### TRY IT
Set every line of the listing down again, keeping it identical.

### PROVIDED MATERIAL

-----

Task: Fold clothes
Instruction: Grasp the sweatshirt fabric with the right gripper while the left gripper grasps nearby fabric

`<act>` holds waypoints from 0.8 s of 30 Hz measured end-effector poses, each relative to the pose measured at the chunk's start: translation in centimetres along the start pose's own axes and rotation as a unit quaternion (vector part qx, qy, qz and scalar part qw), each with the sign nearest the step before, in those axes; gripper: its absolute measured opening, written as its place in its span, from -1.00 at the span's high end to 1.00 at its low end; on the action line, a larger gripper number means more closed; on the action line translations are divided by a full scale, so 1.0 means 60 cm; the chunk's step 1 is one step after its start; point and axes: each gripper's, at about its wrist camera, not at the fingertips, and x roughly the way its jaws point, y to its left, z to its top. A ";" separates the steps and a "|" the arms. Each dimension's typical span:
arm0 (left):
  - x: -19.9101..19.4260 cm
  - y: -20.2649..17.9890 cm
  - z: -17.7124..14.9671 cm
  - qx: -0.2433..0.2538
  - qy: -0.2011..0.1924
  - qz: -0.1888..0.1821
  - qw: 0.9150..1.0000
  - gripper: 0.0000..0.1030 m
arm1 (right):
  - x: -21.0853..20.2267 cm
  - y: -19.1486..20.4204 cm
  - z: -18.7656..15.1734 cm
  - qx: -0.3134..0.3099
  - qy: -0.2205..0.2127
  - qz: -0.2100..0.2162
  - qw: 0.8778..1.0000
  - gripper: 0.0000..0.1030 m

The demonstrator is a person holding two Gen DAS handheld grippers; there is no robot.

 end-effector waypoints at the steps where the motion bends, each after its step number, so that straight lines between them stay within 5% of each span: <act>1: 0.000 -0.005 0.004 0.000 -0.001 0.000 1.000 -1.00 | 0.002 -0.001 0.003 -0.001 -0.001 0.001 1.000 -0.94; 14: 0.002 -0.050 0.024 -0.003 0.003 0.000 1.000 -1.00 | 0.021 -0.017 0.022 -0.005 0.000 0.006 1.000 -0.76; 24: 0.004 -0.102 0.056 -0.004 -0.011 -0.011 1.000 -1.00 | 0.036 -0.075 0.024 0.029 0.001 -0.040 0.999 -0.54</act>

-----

### EXERCISE RESULT
Task: Fold clothes
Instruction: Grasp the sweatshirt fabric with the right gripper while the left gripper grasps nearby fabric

`<act>` holds waypoints from 0.8 s of 30 Hz measured end-effector poses, each relative to the pose measured at the chunk's start: translation in centimetres along the start pose's own axes and rotation as a unit quaternion (vector part qx, qy, qz and scalar part qw), each with the sign nearest the step before, in those axes; gripper: its absolute measured opening, written as its place in its span, from -1.00 at the span's high end to 1.00 at its low end; on the action line, a larger gripper number means more closed; on the action line translations are divided by a full scale, so 1.0 means 60 cm; the chunk's step 1 is one step after its start; point and axes: each gripper's, at about its wrist camera, not at the fingertips, and x roughly the way its jaws point, y to its left, z to its top. A ";" separates the steps and a "|" the arms. Each dimension's typical span:
arm0 (left):
  - x: -19.9101..19.4260 cm
  - y: -20.2649..17.9890 cm
  - z: -17.7124..14.9671 cm
  - qx: -0.2433..0.2538
  - qy: -0.2011..0.1924
  - qz: -0.1888..0.1821
  - qw: 0.9150..1.0000
  - gripper: 0.0000..0.1030 m
arm1 (right):
  - x: -21.0853..20.2267 cm
  - y: -19.1486..20.4204 cm
  - z: -18.7656..15.1734 cm
  - qx: -0.3134..0.3099
  - qy: -0.2205..0.2127
  - qz: -0.2100..0.2162
  - qw: 0.8778..1.0000
  - gripper: 0.0000..0.1030 m

The demonstrator is a person holding two Gen DAS handheld grippers; there is no robot.

 end-effector waypoints at the steps where the motion bends, each after its step number, so that straight lines between them stay within 5% of each span: <act>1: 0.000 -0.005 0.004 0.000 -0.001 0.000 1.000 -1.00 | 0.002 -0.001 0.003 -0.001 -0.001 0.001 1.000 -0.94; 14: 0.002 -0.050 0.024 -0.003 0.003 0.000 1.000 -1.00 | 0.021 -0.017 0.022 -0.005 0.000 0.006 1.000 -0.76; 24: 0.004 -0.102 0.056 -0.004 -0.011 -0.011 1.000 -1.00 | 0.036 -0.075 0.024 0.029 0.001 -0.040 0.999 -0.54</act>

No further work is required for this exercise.